▸ **Task item**
Go through the entries below and write each one out exactly.

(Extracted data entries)

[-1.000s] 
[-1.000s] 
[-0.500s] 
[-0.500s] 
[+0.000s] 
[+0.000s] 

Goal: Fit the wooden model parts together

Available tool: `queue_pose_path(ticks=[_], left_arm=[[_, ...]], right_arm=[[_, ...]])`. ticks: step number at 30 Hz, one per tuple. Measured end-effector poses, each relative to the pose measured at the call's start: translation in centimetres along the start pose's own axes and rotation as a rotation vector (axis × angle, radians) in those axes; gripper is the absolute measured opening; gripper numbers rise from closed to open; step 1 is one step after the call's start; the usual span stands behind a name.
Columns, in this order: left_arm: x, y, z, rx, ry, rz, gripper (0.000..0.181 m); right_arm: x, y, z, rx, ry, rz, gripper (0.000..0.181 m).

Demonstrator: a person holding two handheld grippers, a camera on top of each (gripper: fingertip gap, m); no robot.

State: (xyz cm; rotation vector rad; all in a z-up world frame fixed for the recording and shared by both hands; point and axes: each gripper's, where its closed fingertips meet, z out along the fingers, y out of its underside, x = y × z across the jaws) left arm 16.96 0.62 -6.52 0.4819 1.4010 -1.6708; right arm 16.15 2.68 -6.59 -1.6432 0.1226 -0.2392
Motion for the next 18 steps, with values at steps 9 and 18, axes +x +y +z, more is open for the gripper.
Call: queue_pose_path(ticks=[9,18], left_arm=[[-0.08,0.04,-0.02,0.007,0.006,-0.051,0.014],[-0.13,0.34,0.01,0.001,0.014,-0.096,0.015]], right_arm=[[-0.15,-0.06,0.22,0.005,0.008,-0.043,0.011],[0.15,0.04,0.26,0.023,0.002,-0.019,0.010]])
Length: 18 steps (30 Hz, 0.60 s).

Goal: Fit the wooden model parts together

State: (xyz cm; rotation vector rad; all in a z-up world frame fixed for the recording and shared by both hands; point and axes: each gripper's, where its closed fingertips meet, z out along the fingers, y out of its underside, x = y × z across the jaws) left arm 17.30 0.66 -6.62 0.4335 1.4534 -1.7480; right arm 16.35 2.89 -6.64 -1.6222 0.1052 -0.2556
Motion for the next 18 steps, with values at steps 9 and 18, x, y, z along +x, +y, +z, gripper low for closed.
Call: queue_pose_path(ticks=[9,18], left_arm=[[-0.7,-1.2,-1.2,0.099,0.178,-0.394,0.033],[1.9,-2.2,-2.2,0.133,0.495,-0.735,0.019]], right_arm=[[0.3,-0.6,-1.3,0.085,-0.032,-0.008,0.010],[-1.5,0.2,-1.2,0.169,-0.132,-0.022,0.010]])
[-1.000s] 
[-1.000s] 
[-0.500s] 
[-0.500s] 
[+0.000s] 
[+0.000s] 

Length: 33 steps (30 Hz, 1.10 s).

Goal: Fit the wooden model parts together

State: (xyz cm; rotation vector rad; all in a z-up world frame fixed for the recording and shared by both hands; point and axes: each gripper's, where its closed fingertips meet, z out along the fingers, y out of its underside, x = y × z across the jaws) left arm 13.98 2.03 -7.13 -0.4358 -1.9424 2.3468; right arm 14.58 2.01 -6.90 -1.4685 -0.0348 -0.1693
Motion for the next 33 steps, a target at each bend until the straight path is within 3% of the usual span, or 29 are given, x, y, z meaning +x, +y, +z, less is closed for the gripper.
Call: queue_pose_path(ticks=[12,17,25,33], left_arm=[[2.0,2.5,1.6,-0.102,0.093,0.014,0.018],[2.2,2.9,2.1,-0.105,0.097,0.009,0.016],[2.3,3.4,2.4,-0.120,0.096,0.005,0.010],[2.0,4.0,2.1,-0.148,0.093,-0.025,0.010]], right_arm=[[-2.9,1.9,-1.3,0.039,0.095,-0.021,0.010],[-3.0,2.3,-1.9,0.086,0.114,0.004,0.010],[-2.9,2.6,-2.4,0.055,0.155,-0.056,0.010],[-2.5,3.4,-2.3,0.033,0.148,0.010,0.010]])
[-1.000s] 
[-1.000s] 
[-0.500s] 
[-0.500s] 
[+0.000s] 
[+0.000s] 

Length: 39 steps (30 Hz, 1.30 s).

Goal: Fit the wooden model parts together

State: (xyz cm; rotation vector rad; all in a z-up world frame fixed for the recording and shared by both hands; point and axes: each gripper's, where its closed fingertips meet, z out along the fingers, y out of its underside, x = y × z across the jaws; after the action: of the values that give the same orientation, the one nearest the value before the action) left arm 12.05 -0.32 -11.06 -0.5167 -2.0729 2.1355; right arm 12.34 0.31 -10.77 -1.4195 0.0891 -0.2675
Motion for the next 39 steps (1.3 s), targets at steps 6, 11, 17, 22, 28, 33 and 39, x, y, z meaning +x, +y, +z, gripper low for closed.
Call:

▸ **Solved problem**
[-1.000s] 
[-1.000s] 
[-0.500s] 
[-0.500s] 
[+0.000s] 
[+0.000s] 

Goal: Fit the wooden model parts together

Available tool: `queue_pose_path(ticks=[_], left_arm=[[_, ...]], right_arm=[[_, ...]])`. ticks: step number at 30 Hz, one per tuple. Measured end-effector poses, each relative to the pose measured at the call's start: translation in centimetres along the start pose's own axes and rotation as a rotation vector (axis × angle, radians) in those axes; gripper is the absolute measured opening; gripper numbers rise from closed to open; step 1 is one step after the call's start; the usual span stands behind a name.
Columns, in this order: left_arm: x, y, z, rx, ry, rz, gripper (0.000..0.181 m); right_arm: x, y, z, rx, ry, rz, gripper (0.000..0.181 m).

Demonstrator: a person holding two handheld grippers, a camera on top of each (gripper: fingertip gap, m); no robot.

State: (xyz cm; rotation vector rad; all in a z-up world frame fixed for the recording and shared by both hands; point and axes: each gripper's, where its closed fingertips meet, z out along the fingers, y out of its underside, x = y × z across the jaws) left arm 16.96 0.62 -6.52 0.4819 1.4010 -1.6708; right arm 16.15 2.68 -6.59 -1.6432 0.1226 -0.2392
Motion for the next 18 steps, with values at steps 9 and 18, axes +x +y +z, more is open for the gripper.
Call: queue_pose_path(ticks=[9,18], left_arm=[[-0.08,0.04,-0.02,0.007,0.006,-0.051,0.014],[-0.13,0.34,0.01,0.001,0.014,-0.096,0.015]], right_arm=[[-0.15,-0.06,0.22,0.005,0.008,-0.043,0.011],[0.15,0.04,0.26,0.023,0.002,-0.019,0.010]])
Length: 18 steps (30 Hz, 0.60 s).

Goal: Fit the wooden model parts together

State: (xyz cm; rotation vector rad; all in a z-up world frame fixed for the recording and shared by both hands; point and axes: each gripper's, where its closed fingertips meet, z out along the fingers, y out of its underside, x = y × z across the jaws) left arm 17.30 0.66 -6.62 0.4335 1.4534 -1.7480; right arm 16.35 2.89 -6.64 -1.6222 0.1052 -0.2556
Motion for the next 18 steps, with values at steps 9 and 18, x, y, z along +x, +y, +z, gripper low for closed.
Call: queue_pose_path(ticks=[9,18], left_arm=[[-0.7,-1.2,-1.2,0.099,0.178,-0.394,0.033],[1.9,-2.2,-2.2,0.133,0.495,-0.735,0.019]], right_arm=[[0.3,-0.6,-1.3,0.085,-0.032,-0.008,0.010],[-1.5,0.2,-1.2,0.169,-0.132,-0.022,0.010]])
[-1.000s] 
[-1.000s] 
[-0.500s] 
[-0.500s] 
[+0.000s] 
[+0.000s] 

Length: 33 steps (30 Hz, 1.10 s).

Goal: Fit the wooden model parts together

State: (xyz cm; rotation vector rad; all in a z-up world frame fixed for the recording and shared by both hands; point and axes: each gripper's, where its closed fingertips meet, z out along the fingers, y out of its underside, x = y × z across the jaws) left arm 13.98 2.03 -7.13 -0.4358 -1.9424 2.3468; right arm 14.58 2.01 -6.90 -1.4685 -0.0348 -0.1693
Motion for the next 33 steps, a target at each bend until the straight path is within 3% of the usual span, or 29 are given, x, y, z meaning +x, +y, +z, less is closed for the gripper.
Call: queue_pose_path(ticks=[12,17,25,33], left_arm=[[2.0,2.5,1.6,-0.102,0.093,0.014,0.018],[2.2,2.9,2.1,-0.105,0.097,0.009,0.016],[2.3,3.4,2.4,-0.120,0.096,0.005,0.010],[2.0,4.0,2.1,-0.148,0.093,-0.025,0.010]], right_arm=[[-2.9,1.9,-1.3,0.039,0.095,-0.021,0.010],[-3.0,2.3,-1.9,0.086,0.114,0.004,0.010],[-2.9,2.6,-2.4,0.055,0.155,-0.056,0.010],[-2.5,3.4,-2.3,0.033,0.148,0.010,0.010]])
[-1.000s] 
[-1.000s] 
[-0.500s] 
[-0.500s] 
[+0.000s] 
[+0.000s] 

Length: 39 steps (30 Hz, 1.30 s).

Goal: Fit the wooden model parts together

State: (xyz cm; rotation vector rad; all in a z-up world frame fixed for the recording and shared by both hands; point and axes: each gripper's, where its closed fingertips meet, z out along the fingers, y out of its underside, x = y × z across the jaws; after the action: of the values that give the same orientation, the one nearest the value before the action) left arm 12.05 -0.32 -11.06 -0.5167 -2.0729 2.1355; right arm 12.34 0.31 -10.77 -1.4195 0.0891 -0.2675
Motion for the next 39 steps (1.3 s), targets at steps 6, 11, 17, 22, 28, 33 and 39, x, y, z meaning +x, +y, +z, gripper low for closed.
Call:

The answer to this exercise is complete.